The number of documents in which the issue of rape by the Serbian side has turned up the last few weeks, is frightening. Yugoslav Prime Minister Milan Panic and German Chancellor Helmut Kohl and Foreign Minister Klaus Kinkel discussed the matter in mid November in Bonn. French President Francois Mitterrand and Kohl discussed the issue during a meeting in early December. The UN Human Rights Commission is dealing systematically with the problem of rape in the Bosnian war.

International human rights organizations (Helsinki Watch, Amnesty International), humanitarian organizations (ICRC, UNHCR) which are active in Bosnia-Herzegovina, do not give any data on the possible number of raped women, nor the number or location of camps which serve only for gratifying the soldiers' sexual needs. The Bosnian government's office in Zagreb was the only one to submit a list of 16 places, which they claim to be rape camps. Some of the places on the list are: the village of Pejkovici near Bijeljina, the Motel "Vilina Vlas" in Visegrad, Hotel "Elvis" in Brcko, special barracks in the camps of Trnopolje, Lomnica, Jesenica, Ripac...

Women's organizations and peace organizations from Belgrade and Zagreb demand that rape be treated as a war crime and be placed under the competency of the International Court of Justice, and that in accordance with this, section IV of the 1949 Geneva Convention, which refers to the legal protection of women, be changed. It would be possible to bring rapists and those who ordered rape (even if they only gave tacit approval) before court with the existing evidence. At the Nuremberg Trials, the prosecutor submitted extensive documentation regarding rapes committed by German soldiers in France in retaliation for actions undertaken by the Resistance Movement. The rapists were not convicted. Will this be the case after the war in Bosnia?

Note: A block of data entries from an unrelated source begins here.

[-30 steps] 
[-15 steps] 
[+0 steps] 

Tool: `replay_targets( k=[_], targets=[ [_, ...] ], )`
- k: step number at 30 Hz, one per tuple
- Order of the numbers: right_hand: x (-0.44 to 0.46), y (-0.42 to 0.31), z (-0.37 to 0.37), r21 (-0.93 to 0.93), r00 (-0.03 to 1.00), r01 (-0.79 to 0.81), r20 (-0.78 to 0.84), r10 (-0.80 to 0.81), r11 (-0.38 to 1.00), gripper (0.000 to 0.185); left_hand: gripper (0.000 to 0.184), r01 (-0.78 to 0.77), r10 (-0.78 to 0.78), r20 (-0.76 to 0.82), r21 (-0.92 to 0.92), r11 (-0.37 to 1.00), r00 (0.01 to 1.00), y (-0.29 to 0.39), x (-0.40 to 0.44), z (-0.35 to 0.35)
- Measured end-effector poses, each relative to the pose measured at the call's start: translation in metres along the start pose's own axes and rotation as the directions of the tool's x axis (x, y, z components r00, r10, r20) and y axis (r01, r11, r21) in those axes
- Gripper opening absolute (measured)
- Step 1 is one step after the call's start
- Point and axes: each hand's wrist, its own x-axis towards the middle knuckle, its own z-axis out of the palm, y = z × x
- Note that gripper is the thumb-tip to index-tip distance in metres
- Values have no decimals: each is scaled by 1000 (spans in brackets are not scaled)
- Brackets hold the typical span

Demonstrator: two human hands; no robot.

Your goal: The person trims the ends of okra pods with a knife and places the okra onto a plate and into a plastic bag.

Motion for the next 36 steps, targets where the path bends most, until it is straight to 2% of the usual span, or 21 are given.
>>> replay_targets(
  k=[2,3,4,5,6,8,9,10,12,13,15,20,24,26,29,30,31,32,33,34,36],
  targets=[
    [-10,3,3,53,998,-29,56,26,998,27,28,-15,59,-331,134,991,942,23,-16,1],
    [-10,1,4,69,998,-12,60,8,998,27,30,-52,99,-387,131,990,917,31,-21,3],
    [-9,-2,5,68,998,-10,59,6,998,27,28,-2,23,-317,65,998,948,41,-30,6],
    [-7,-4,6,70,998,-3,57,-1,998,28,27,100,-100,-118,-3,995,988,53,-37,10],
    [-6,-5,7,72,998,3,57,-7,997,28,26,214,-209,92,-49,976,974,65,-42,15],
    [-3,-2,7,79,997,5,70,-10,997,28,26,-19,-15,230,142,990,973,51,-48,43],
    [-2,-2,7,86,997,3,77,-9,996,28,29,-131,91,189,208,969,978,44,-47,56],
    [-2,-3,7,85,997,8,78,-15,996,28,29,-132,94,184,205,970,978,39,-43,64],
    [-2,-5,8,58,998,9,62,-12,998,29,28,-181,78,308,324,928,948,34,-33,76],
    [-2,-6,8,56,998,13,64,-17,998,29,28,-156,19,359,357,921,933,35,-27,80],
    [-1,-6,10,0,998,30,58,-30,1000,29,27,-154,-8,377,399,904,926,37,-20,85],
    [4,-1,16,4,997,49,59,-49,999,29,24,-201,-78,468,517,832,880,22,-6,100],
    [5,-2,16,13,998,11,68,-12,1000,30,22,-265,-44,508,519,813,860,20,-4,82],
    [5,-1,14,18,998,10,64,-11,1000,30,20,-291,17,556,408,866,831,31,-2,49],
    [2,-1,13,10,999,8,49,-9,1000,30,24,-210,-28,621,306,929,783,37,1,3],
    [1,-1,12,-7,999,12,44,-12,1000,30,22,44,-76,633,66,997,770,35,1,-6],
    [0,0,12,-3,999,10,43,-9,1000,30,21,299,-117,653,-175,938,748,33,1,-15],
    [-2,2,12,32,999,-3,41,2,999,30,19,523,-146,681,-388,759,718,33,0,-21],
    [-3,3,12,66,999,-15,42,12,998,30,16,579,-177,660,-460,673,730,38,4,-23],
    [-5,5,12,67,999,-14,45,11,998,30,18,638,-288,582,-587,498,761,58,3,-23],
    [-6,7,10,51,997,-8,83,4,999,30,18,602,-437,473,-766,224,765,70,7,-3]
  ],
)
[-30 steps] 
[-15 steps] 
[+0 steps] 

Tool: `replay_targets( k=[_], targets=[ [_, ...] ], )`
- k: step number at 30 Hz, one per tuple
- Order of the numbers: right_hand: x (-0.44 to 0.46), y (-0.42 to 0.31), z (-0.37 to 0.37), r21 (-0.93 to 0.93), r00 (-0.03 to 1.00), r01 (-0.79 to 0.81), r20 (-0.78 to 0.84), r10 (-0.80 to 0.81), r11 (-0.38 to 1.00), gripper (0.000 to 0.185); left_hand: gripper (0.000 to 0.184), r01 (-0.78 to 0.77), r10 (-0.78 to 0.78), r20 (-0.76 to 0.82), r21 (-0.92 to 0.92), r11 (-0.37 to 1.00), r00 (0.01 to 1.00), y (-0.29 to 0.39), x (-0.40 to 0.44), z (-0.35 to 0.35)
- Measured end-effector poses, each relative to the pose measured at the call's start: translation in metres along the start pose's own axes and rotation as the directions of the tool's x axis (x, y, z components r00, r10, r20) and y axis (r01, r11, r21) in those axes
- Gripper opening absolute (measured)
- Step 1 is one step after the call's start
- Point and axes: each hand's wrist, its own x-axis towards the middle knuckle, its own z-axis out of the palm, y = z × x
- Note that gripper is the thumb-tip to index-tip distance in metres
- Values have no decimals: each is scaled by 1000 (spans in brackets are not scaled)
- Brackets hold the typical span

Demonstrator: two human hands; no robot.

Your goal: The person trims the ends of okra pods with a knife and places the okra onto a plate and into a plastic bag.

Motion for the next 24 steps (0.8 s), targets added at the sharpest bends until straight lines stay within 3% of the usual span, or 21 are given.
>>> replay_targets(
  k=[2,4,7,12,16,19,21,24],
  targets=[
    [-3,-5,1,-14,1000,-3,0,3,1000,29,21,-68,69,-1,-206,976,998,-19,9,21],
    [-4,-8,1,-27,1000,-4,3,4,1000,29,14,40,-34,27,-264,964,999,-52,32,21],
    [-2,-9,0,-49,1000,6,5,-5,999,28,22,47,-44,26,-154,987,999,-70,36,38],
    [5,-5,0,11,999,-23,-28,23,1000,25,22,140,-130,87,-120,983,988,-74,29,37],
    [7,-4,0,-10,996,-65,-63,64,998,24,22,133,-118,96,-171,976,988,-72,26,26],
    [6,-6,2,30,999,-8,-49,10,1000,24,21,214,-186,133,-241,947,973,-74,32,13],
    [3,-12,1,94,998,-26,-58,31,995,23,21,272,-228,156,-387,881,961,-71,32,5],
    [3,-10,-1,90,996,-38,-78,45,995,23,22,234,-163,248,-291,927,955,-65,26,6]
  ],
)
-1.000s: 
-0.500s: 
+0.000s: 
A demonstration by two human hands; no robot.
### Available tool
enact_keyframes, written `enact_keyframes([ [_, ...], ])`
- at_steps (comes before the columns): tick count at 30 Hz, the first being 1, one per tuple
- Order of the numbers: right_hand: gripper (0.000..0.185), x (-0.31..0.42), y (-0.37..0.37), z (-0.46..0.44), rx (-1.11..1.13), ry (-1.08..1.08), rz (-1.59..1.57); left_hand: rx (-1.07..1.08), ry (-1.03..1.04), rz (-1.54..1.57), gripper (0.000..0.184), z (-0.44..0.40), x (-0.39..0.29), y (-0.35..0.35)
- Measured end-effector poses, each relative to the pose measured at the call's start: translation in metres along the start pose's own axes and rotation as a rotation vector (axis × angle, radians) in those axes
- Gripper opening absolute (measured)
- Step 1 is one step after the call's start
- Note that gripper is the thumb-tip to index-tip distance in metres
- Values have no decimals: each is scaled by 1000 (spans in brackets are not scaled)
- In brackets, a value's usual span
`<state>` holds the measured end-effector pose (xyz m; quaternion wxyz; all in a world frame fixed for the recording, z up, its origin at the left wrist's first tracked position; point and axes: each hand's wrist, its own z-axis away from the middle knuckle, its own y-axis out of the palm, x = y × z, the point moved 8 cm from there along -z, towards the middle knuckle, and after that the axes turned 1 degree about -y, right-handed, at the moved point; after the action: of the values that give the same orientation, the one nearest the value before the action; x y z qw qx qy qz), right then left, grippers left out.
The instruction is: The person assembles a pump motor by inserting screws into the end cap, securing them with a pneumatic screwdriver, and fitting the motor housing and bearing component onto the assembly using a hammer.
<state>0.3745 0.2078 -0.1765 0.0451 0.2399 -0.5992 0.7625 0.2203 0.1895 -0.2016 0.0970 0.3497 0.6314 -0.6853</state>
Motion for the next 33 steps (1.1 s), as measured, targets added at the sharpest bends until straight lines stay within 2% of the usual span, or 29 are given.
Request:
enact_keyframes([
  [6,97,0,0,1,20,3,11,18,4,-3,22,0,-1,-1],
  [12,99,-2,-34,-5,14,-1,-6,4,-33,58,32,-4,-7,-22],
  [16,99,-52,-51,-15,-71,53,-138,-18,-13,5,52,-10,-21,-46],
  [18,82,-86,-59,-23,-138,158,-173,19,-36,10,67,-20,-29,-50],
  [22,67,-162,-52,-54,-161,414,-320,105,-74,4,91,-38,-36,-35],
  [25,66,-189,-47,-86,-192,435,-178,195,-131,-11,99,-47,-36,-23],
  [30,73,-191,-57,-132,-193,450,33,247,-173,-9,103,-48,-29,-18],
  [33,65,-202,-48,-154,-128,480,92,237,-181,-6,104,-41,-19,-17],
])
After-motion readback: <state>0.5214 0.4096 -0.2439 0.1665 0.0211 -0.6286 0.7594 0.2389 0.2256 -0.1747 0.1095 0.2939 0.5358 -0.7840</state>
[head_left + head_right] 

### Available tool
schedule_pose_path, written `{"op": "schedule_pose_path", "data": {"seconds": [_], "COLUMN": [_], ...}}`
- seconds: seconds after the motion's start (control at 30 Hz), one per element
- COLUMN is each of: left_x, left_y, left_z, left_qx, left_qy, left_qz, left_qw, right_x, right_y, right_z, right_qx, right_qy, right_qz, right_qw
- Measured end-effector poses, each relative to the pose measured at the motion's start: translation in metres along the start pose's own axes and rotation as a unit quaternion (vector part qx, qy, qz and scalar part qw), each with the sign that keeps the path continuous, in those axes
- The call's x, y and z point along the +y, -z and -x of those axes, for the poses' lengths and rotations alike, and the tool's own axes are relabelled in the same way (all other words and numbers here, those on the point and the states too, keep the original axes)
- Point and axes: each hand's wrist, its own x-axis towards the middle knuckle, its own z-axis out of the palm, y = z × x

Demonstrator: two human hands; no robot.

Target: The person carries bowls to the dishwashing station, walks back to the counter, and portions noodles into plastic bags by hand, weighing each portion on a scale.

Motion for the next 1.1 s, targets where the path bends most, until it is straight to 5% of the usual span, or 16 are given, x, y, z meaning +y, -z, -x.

Since time immemorial, rape has been a part of war. The Bible mentions it i Chapter 21, when it speaks of distressed women. Greek and Roman conquests were always followed by mass rapes. When the Turks took Constantinople in 1453, captured and bound women were taken in great numbers to Turkish camps, writes the chronicler Runtziman. Catholic soldiers took over 10,000 women to their camps after Protestant Magdeburg fell in 1631 in the Thirty Years War.

Arnold Toynbee writes about rapes committed in Belgium and France at the end of World War One by German soldiers. The Nazis and Hitler's soldiers raped detainees in concentration camps in the occupied territories during World War Two. On entering Germany, allied troops, Russian and French soldiers raped German women. Around 200,000 Chinese women had been raped by the Japanese by 1945.

US soldiers faced very strict punishment for rape, but officers were known to turn a blind eye to such acts. Abortion was allowed for the first time in Kuwait after the Iraqi invasion, which left some 5,000 raped women.